In the listing, find every line that has the string "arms" and copy it.

________

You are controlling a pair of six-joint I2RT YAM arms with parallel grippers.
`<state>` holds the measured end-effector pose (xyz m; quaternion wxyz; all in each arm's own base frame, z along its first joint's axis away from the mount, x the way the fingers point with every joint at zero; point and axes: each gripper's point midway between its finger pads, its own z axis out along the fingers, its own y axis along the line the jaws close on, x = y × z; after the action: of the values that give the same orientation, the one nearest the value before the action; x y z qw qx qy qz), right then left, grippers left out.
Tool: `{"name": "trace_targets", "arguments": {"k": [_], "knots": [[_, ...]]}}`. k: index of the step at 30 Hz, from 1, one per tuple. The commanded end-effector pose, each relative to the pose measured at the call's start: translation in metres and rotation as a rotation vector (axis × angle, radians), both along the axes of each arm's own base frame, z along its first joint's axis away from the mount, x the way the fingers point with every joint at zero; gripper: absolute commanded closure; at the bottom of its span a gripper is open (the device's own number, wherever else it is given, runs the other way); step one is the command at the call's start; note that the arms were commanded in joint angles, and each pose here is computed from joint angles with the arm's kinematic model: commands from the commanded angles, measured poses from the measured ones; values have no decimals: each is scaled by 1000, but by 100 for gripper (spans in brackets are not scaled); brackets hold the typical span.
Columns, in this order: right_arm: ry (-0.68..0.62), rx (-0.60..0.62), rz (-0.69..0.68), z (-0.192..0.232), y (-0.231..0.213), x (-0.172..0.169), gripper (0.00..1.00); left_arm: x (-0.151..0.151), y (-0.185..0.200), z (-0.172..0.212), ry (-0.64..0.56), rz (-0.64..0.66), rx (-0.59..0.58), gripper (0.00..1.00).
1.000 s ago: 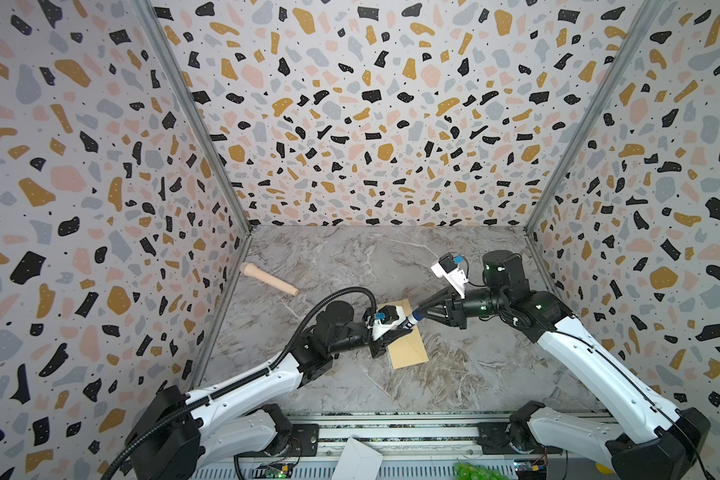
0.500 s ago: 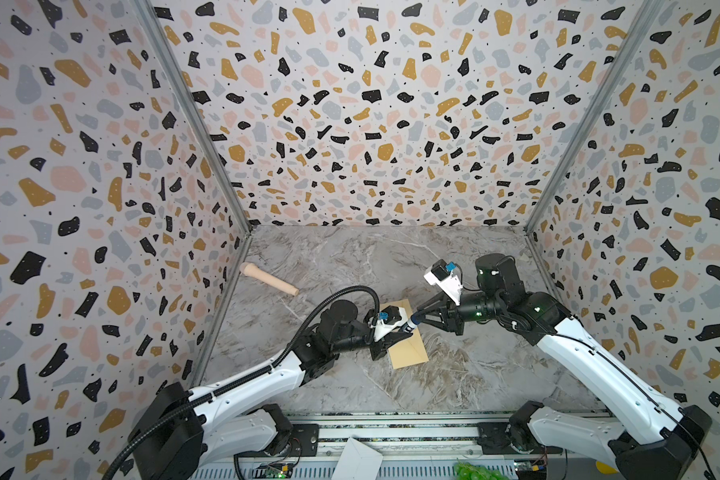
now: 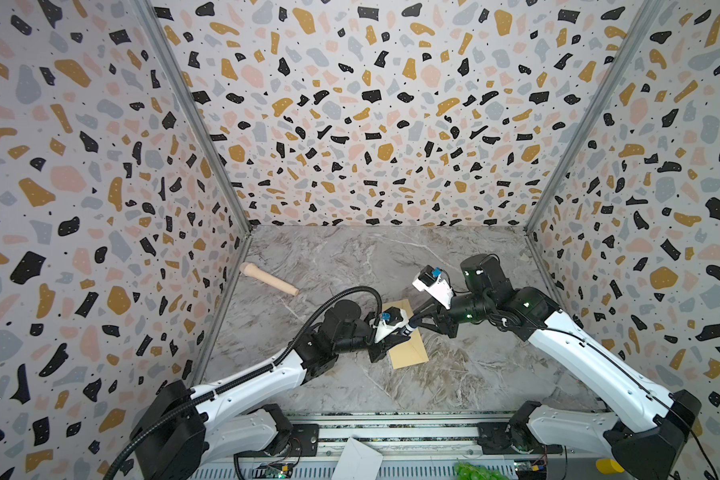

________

#### Result below
You are controlling a pair of six-joint I2RT YAM arms with parallel grippers.
Tool: `{"name": "trace_targets", "arguments": {"k": [_], "knots": [[_, ...]]}}`. k: index of the step at 30 Hz, from 1, one per tuple. The commanded end-effector pose, each relative to the pose measured at the call's start: translation in metres and rotation as a rotation vector (axis × angle, radians), both along the axes of each arm's own base frame, z along its first joint's axis away from the mount, x the way the fingers point with every joint at zero; gripper: absolute commanded closure; at the bottom of its span a gripper is open (the device's own number, wherever else it is given, runs the other way); step one is the command at the call's start; note that the arms were commanded in joint angles, and each pose here is computed from joint angles with the arm's kinematic model: commands from the commanded angles, measured poses from the measured ones; values have no decimals: each is scaled by 1000, but by 100 for gripper (spans in brackets are not scaled); brackets hold the typical span.

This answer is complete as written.